INPUT DATA:

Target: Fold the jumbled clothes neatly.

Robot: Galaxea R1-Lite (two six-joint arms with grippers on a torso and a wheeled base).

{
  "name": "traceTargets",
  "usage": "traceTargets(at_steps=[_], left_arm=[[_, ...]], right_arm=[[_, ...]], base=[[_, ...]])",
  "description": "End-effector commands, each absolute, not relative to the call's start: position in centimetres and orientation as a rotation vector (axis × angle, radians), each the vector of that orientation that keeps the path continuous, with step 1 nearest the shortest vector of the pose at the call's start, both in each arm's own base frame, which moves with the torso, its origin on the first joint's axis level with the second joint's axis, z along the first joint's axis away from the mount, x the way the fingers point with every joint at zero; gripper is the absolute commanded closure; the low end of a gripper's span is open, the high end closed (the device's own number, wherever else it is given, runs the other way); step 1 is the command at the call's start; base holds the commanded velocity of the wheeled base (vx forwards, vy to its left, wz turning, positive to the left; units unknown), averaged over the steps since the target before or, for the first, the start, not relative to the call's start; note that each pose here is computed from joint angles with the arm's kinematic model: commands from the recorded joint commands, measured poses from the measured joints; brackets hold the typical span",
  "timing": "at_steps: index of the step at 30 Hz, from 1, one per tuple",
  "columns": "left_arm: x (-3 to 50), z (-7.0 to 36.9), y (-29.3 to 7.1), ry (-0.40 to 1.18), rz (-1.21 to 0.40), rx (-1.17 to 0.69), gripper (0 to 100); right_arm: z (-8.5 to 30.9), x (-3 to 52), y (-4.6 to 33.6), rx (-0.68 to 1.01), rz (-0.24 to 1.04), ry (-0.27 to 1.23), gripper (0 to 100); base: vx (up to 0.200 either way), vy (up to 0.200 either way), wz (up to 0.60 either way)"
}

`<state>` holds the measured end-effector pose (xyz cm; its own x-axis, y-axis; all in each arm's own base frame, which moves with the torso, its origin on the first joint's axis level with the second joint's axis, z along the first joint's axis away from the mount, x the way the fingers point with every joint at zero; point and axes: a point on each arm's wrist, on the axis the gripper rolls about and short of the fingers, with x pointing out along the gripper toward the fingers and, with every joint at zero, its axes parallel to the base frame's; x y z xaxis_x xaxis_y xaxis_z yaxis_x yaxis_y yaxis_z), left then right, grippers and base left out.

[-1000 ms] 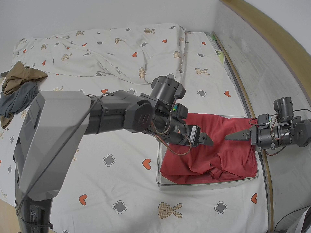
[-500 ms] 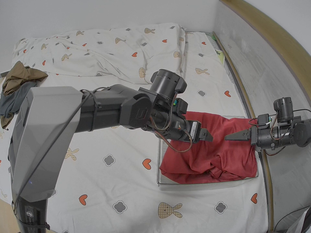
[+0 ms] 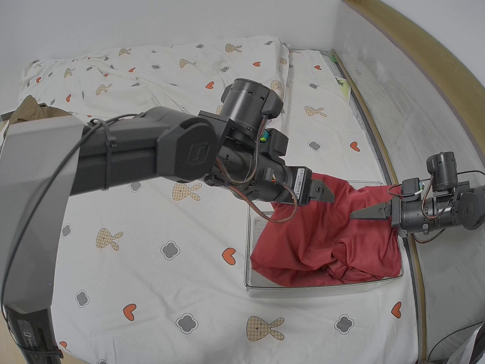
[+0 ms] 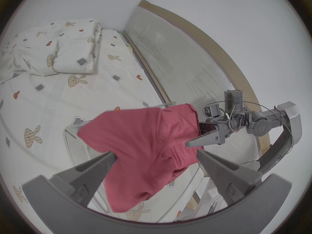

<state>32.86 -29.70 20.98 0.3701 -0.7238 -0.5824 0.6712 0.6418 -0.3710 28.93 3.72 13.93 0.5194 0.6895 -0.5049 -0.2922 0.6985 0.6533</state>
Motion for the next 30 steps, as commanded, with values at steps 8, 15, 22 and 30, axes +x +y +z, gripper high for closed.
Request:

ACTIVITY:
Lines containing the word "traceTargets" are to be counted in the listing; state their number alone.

ANSWER FOR THIS EXERCISE:
2